So, I denounce your baseless accusations that we are racists for having the audacity to love ourselves despite all that’s been done to teach us to do otherwise. I denounce the notion that we are racists because we recognize the importance of healing and restoring ourselves before we can fully and lovingly embrace anyone else. I denounce the accusation that we are racists because we decided not to wait for anyone to show up in a cape and save us.  I denounce the idea that we are racists because we have the brazenness to envision ourselves economically empowered. visions_of_black_economic_empowerment I denounce all claims that we, the educated and empowered few of us, will worsen the problem by restoring the economy, infrastructure, educational access in the already segregated impoverished black communities by moving there. They are actually quite humorous. It tells me that you actually feel somewhat threatened that we are empowered enough to SPEAK against the centuries old social structure that has been steeped in enmity and xenophobic practices in this country, and throughout the world.

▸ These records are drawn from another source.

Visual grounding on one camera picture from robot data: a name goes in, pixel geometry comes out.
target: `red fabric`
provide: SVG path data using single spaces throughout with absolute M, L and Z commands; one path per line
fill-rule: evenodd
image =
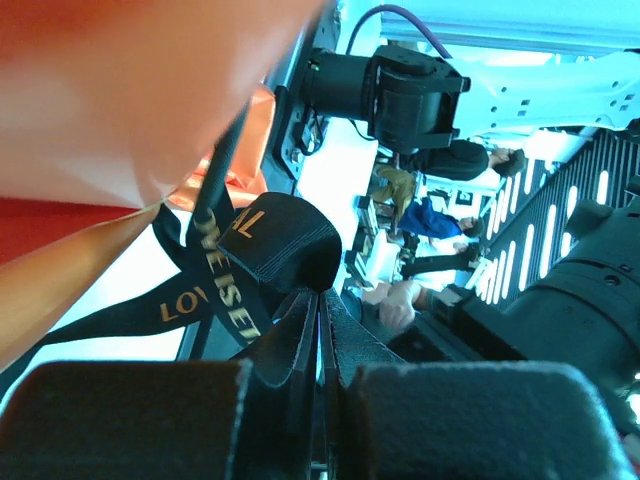
M 0 265 L 93 225 L 135 210 L 0 199 Z

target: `black strap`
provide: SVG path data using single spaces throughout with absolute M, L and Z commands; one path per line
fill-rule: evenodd
M 261 195 L 236 218 L 224 186 L 243 113 L 216 146 L 180 245 L 180 223 L 166 207 L 153 222 L 181 272 L 153 290 L 47 334 L 0 375 L 0 396 L 45 345 L 99 337 L 155 335 L 216 315 L 240 345 L 266 333 L 290 293 L 331 287 L 341 241 L 331 223 L 303 199 Z

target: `orange bag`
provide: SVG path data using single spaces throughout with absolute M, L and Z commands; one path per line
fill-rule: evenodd
M 0 369 L 149 224 L 322 3 L 0 0 Z M 251 171 L 229 184 L 260 191 Z
M 260 85 L 251 97 L 247 120 L 225 181 L 235 208 L 246 207 L 258 195 L 267 191 L 267 182 L 260 167 L 275 112 L 273 93 Z M 210 152 L 203 158 L 185 184 L 169 197 L 171 204 L 184 210 L 193 210 L 212 155 L 213 152 Z

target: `cable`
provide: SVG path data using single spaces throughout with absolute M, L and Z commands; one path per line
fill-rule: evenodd
M 225 191 L 227 171 L 231 168 L 233 155 L 235 154 L 240 135 L 242 134 L 249 113 L 249 106 L 250 103 L 244 106 L 216 144 L 209 169 L 200 187 L 196 205 L 193 208 L 194 221 L 189 222 L 189 227 L 187 228 L 187 246 L 195 242 L 200 242 L 201 235 L 197 231 L 196 221 L 198 223 L 204 223 L 209 220 L 210 209 L 218 204 Z
M 308 124 L 310 118 L 313 117 L 313 123 L 316 130 L 315 137 L 317 138 L 317 142 L 313 147 L 313 150 L 309 150 L 305 145 L 300 145 L 300 151 L 305 157 L 310 157 L 311 155 L 315 155 L 320 151 L 322 146 L 324 145 L 324 133 L 322 133 L 322 125 L 320 125 L 320 121 L 318 120 L 318 112 L 315 108 L 312 108 L 309 112 L 309 116 L 305 118 L 305 123 Z
M 360 135 L 360 138 L 362 138 L 363 140 L 366 140 L 367 142 L 375 142 L 375 138 L 373 137 L 366 137 L 364 136 L 362 133 L 360 133 L 360 129 L 358 128 L 358 125 L 356 125 L 356 122 L 353 120 L 349 120 L 349 123 L 351 123 L 351 125 L 353 125 L 353 128 L 356 129 L 356 133 L 358 135 Z
M 440 43 L 440 40 L 437 39 L 437 37 L 433 34 L 431 30 L 429 30 L 429 27 L 427 27 L 422 20 L 420 20 L 416 15 L 411 13 L 406 8 L 403 8 L 399 5 L 380 5 L 378 7 L 373 7 L 372 9 L 367 11 L 360 18 L 360 20 L 358 20 L 358 23 L 356 23 L 356 26 L 354 27 L 353 32 L 351 33 L 351 38 L 349 38 L 349 44 L 347 45 L 347 50 L 345 52 L 345 55 L 351 54 L 351 49 L 353 48 L 353 44 L 356 41 L 356 36 L 358 35 L 358 32 L 360 31 L 364 23 L 367 20 L 369 20 L 369 18 L 373 17 L 376 13 L 381 13 L 381 12 L 390 12 L 390 13 L 395 13 L 396 15 L 400 15 L 405 20 L 412 23 L 413 26 L 416 27 L 420 31 L 420 33 L 422 33 L 422 35 L 424 35 L 424 37 L 429 41 L 431 45 L 433 45 L 433 48 L 436 49 L 436 51 L 438 52 L 438 54 L 440 54 L 442 58 L 453 58 L 451 54 L 447 51 L 447 49 L 444 48 L 444 45 Z

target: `man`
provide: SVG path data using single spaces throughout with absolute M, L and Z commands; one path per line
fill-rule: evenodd
M 433 308 L 433 291 L 413 280 L 380 284 L 362 299 L 343 290 L 340 296 L 347 311 L 382 343 L 389 343 L 415 320 L 416 310 Z
M 452 238 L 460 234 L 475 238 L 484 232 L 481 218 L 465 217 L 458 220 L 451 215 L 436 212 L 429 197 L 420 202 L 414 201 L 416 182 L 410 173 L 388 166 L 381 167 L 377 173 L 386 178 L 389 184 L 374 192 L 371 198 L 379 203 L 393 200 L 400 230 L 430 239 Z
M 503 178 L 513 177 L 527 165 L 523 150 L 497 148 L 487 153 L 483 145 L 454 140 L 448 148 L 420 150 L 400 159 L 400 167 L 456 181 L 473 180 L 487 168 Z

Otherwise, you would show absolutely no interest in the messages of black empowerment. You would not engage in debate about issues that absolutely do not concern you or affect you and your general way of life. If you did not feel threatened or personally offended, you would not try to exchange racial epithets or hurl insults masked by the elocutionary critiques of your intelligentsia.

You would simply keep scrolling pass our posts, comments, websites, channels, etc., because you’d be confident in knowing that your quality of life will not be disrupted by ours improving, which is true. Yet, your privilege and fear make you feel a bit froggy.

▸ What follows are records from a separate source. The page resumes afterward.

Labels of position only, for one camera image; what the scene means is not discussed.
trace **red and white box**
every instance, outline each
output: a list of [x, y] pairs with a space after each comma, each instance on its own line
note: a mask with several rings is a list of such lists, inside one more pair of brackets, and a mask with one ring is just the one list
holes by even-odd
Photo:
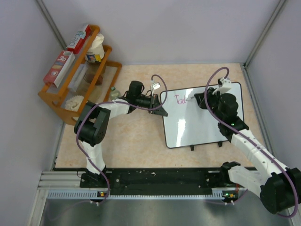
[[90, 33], [90, 26], [88, 24], [83, 25], [78, 29], [75, 36], [70, 41], [69, 45], [67, 46], [67, 50], [73, 52], [74, 54], [78, 54]]
[[46, 84], [50, 83], [55, 85], [55, 87], [58, 87], [68, 72], [74, 59], [75, 55], [72, 52], [63, 50], [50, 68], [49, 72], [44, 77], [43, 81]]

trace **beige tabletop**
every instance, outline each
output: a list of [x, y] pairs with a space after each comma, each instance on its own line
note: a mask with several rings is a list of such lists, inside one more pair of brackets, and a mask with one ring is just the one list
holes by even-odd
[[[159, 74], [165, 80], [168, 90], [204, 86], [213, 72], [223, 66], [229, 67], [231, 81], [241, 84], [245, 122], [263, 144], [239, 64], [126, 65], [122, 67], [115, 86], [123, 94], [130, 82], [137, 80], [143, 82], [147, 90], [153, 74]], [[114, 71], [108, 68], [104, 75], [104, 88], [111, 82], [113, 74]], [[217, 79], [224, 75], [225, 71], [220, 72], [212, 83], [216, 84]], [[55, 167], [86, 166], [86, 158], [76, 146], [75, 137], [73, 127], [66, 125]], [[215, 143], [197, 145], [194, 151], [189, 147], [169, 149], [165, 144], [162, 117], [138, 109], [109, 121], [102, 147], [103, 159], [109, 168], [219, 167], [226, 161], [252, 166], [242, 152], [229, 142], [224, 142], [220, 148]]]

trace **wooden shelf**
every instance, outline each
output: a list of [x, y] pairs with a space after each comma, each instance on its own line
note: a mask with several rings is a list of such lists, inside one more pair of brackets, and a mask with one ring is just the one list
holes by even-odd
[[81, 63], [85, 62], [85, 55], [86, 55], [87, 51], [89, 50], [89, 48], [91, 47], [92, 42], [94, 41], [96, 35], [100, 31], [100, 28], [97, 25], [90, 25], [90, 27], [92, 30], [92, 35], [88, 39], [86, 46], [83, 48], [80, 56], [77, 58], [76, 62], [74, 63], [73, 68], [71, 69], [70, 73], [68, 74], [63, 85], [60, 87], [58, 93], [57, 94], [49, 93], [48, 89], [50, 88], [50, 85], [48, 85], [48, 84], [44, 85], [42, 90], [38, 93], [38, 95], [45, 101], [45, 103], [48, 104], [49, 107], [58, 116], [60, 116], [61, 119], [66, 124], [69, 124], [69, 125], [75, 125], [76, 120], [74, 118], [78, 118], [79, 115], [81, 114], [82, 110], [84, 109], [84, 106], [85, 106], [87, 100], [89, 99], [89, 96], [91, 95], [93, 89], [95, 88], [95, 84], [96, 84], [99, 76], [102, 74], [102, 71], [105, 68], [105, 66], [116, 67], [117, 70], [116, 70], [113, 80], [110, 84], [110, 87], [107, 90], [107, 94], [104, 98], [104, 101], [107, 101], [109, 99], [110, 88], [112, 86], [114, 86], [115, 81], [116, 81], [116, 79], [120, 73], [121, 67], [122, 67], [121, 63], [108, 60], [109, 55], [112, 52], [112, 47], [104, 45], [103, 46], [103, 49], [105, 51], [104, 57], [103, 57], [101, 63], [99, 64], [99, 67], [95, 73], [95, 76], [94, 76], [94, 78], [84, 96], [84, 99], [79, 107], [79, 110], [77, 112], [74, 112], [74, 111], [69, 111], [69, 110], [62, 108], [62, 104], [63, 104], [64, 100], [66, 99], [67, 94], [69, 93], [68, 85], [69, 85], [70, 81], [72, 80], [75, 72], [77, 71], [79, 65]]

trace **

So, jump, but after this post I will not be engaging in any further discussion with you on the matter, and I encourage other “Black Power” activists to take the same stance. This is a joint course in “How to Deny My White Privilege in Matters of Black Empowerment,” “How to Mind My Own Business,” and “How to Share in the Sandbox.” You either pass or fail. Class dismissed.

(I must state some of my “givens,” so it’s understood that I don’t take them for granted. We know that the term “white privileged people” is not a sweeping generalization to describe every caucasian person. Though, every caucasian person can and does benefit from white privilege, we are aware that not all adopt the mentality of the those who become intoxicated by it. We know “well-meaning white people” exist. This article was not to discredit those of you who support the cause of restoring the basic rights of humanity to all. No need to exercise your right in this forum by declaring your decency. We know you exist. We’ve always known.)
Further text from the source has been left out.